— Exercise —
Read the data below. Then repeat all of it exactly.

(Data for analysis Opens)

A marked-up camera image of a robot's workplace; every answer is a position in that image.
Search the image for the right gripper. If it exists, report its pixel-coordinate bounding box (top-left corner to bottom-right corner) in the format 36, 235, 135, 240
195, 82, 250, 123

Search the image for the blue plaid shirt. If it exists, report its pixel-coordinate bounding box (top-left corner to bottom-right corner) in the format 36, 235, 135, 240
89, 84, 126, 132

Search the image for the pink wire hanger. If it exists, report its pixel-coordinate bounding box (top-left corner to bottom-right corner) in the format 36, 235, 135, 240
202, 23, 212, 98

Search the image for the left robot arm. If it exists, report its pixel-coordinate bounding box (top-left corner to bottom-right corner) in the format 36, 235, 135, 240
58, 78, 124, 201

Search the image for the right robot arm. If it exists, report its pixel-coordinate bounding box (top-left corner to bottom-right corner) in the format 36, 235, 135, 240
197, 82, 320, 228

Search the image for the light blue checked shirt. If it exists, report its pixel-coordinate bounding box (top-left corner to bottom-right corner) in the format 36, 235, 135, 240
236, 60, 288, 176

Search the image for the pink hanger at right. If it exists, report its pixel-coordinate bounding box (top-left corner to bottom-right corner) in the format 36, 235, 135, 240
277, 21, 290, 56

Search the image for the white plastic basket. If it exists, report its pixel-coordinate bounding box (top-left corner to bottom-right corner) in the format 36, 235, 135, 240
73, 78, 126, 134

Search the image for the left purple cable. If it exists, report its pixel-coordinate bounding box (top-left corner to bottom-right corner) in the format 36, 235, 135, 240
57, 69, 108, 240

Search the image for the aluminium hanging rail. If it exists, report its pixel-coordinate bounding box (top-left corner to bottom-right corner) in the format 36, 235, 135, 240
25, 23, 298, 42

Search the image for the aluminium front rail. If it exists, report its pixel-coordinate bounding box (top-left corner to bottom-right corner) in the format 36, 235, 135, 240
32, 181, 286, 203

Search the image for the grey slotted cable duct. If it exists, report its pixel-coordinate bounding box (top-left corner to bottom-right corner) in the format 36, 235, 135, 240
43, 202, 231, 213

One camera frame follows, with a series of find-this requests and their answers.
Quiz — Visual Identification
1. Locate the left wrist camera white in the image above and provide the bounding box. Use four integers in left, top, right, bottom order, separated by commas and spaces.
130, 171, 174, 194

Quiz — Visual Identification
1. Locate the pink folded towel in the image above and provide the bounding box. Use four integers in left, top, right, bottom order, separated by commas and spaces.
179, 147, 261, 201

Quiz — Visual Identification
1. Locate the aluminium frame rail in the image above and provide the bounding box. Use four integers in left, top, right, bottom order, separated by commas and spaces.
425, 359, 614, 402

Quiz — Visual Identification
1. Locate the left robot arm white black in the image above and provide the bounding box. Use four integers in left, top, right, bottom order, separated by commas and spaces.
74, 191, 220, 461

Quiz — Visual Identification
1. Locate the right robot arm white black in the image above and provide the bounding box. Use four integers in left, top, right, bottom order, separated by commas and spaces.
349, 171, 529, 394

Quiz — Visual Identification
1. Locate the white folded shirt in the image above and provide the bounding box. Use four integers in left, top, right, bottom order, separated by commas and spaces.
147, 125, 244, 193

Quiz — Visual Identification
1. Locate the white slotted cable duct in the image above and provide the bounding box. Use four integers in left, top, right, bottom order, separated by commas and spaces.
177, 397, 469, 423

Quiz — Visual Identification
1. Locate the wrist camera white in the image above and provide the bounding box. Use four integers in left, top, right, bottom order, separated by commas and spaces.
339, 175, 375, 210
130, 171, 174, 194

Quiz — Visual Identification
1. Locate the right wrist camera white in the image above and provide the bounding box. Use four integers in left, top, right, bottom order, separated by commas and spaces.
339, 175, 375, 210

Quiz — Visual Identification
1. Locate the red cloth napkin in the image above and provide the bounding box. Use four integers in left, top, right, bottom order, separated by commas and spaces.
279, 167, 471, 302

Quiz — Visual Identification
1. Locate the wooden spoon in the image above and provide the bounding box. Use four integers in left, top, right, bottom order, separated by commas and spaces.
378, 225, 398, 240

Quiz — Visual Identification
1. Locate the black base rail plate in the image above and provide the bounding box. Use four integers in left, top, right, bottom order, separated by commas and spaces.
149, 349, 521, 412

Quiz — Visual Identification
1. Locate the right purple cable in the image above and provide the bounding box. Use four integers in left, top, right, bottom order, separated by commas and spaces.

(Data for analysis Closes)

— Response to this exercise —
A marked-up camera image of a robot's workplace; every answer is a position in that image.
Search the image for the right gripper. If it exists, report its pixel-coordinate bounding box (top-left corner to bottom-right corner) in the format 36, 235, 135, 240
195, 82, 250, 123

Search the image for the blue plaid shirt. If it exists, report its pixel-coordinate bounding box (top-left corner to bottom-right corner) in the format 36, 235, 135, 240
89, 84, 126, 132

Search the image for the pink wire hanger. If it exists, report its pixel-coordinate bounding box (top-left corner to bottom-right corner) in the format 36, 235, 135, 240
202, 23, 212, 98

Search the image for the left robot arm. If it exists, report its pixel-coordinate bounding box (top-left corner to bottom-right corner) in the format 36, 235, 135, 240
58, 78, 124, 201

Search the image for the right robot arm. If it exists, report its pixel-coordinate bounding box (top-left corner to bottom-right corner) in the format 36, 235, 135, 240
197, 82, 320, 228

Search the image for the light blue checked shirt. If it exists, report its pixel-coordinate bounding box (top-left corner to bottom-right corner) in the format 36, 235, 135, 240
236, 60, 288, 176

Search the image for the pink hanger at right. If it exists, report its pixel-coordinate bounding box (top-left corner to bottom-right corner) in the format 36, 235, 135, 240
277, 21, 290, 56

Search the image for the white plastic basket. If it exists, report its pixel-coordinate bounding box (top-left corner to bottom-right corner) in the format 36, 235, 135, 240
73, 78, 126, 134

Search the image for the left purple cable. If it exists, report its pixel-coordinate bounding box (top-left corner to bottom-right corner) in the format 36, 235, 135, 240
57, 69, 108, 240

Search the image for the aluminium hanging rail. If it exists, report its pixel-coordinate bounding box (top-left corner to bottom-right corner) in the format 36, 235, 135, 240
25, 23, 298, 42

Search the image for the aluminium front rail. If it exists, report its pixel-coordinate bounding box (top-left corner to bottom-right corner) in the format 36, 235, 135, 240
32, 181, 286, 203

Search the image for the grey slotted cable duct. If it exists, report its pixel-coordinate bounding box (top-left corner to bottom-right corner) in the format 36, 235, 135, 240
43, 202, 231, 213

One camera frame follows, with a series of find-this requests and their answers.
Quiz — Visual Identification
1. Locate the left wrist camera white in the image above and provide the bounding box. Use four integers in left, top, right, bottom order, separated by commas and spaces.
130, 171, 174, 194

Quiz — Visual Identification
1. Locate the pink folded towel in the image above and provide the bounding box. Use four integers in left, top, right, bottom order, separated by commas and spaces.
179, 147, 261, 201

Quiz — Visual Identification
1. Locate the aluminium frame rail in the image above and provide the bounding box. Use four integers in left, top, right, bottom order, separated by commas and spaces.
425, 359, 614, 402

Quiz — Visual Identification
1. Locate the left robot arm white black in the image above and provide the bounding box. Use four integers in left, top, right, bottom order, separated by commas and spaces.
74, 191, 220, 461

Quiz — Visual Identification
1. Locate the right robot arm white black in the image above and provide the bounding box. Use four integers in left, top, right, bottom order, separated by commas and spaces.
349, 171, 529, 394

Quiz — Visual Identification
1. Locate the white folded shirt in the image above and provide the bounding box. Use four integers in left, top, right, bottom order, separated by commas and spaces.
147, 125, 244, 193

Quiz — Visual Identification
1. Locate the white slotted cable duct in the image above and provide the bounding box. Use four integers in left, top, right, bottom order, separated by commas and spaces.
177, 397, 469, 423

Quiz — Visual Identification
1. Locate the wrist camera white in the image above and provide the bounding box. Use four integers in left, top, right, bottom order, separated by commas and spaces.
339, 175, 375, 210
130, 171, 174, 194

Quiz — Visual Identification
1. Locate the right wrist camera white in the image above and provide the bounding box. Use four integers in left, top, right, bottom order, separated by commas and spaces.
339, 175, 375, 210

Quiz — Visual Identification
1. Locate the red cloth napkin in the image above and provide the bounding box. Use four integers in left, top, right, bottom order, separated by commas and spaces.
279, 167, 471, 302

Quiz — Visual Identification
1. Locate the wooden spoon in the image above and provide the bounding box. Use four integers in left, top, right, bottom order, separated by commas and spaces.
378, 225, 398, 240

Quiz — Visual Identification
1. Locate the black base rail plate in the image above and provide the bounding box. Use four integers in left, top, right, bottom order, separated by commas and spaces.
149, 349, 521, 412

Quiz — Visual Identification
1. Locate the right purple cable in the image above and provide the bounding box. Use four integers in left, top, right, bottom order, separated by commas and spaces.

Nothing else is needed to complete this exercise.